Print the line containing "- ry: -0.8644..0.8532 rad" and each line after it to the end of the material below. Print nothing else.

Data START

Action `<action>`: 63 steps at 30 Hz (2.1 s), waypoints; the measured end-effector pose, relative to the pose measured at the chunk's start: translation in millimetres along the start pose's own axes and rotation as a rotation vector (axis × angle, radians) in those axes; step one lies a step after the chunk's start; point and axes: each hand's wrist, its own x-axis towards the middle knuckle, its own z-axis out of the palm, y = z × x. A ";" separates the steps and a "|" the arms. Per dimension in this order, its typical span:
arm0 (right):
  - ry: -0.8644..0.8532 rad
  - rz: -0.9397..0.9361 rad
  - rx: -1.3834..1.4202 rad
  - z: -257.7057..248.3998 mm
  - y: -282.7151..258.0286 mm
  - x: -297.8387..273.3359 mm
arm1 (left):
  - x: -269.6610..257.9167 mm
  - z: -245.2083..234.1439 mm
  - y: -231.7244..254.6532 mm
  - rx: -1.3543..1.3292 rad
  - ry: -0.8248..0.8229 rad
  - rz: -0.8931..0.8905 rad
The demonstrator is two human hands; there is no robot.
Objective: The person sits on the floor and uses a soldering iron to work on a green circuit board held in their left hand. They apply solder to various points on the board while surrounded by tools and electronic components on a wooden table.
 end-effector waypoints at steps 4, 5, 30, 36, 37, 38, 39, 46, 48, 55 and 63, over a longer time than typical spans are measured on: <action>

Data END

• [Reply]
  - ry: -0.8644..0.8532 rad
  - rz: -0.9397..0.9361 rad
  - rx: -1.3834..1.4202 rad
  - z: -257.7057..248.3998 mm
  - y: -282.7151..258.0286 mm
  - x: -297.8387..273.3359 mm
arm1 (left):
  - x: -269.6610..257.9167 mm
  - z: -245.2083..234.1439 mm
  - y: -231.7244..254.6532 mm
  - rx: -1.3543..1.3292 rad
  - ry: -0.8248..0.8229 rad
  - rz: -0.8931..0.8905 rad
The demonstrator is two human hands; there is no robot.
Objective: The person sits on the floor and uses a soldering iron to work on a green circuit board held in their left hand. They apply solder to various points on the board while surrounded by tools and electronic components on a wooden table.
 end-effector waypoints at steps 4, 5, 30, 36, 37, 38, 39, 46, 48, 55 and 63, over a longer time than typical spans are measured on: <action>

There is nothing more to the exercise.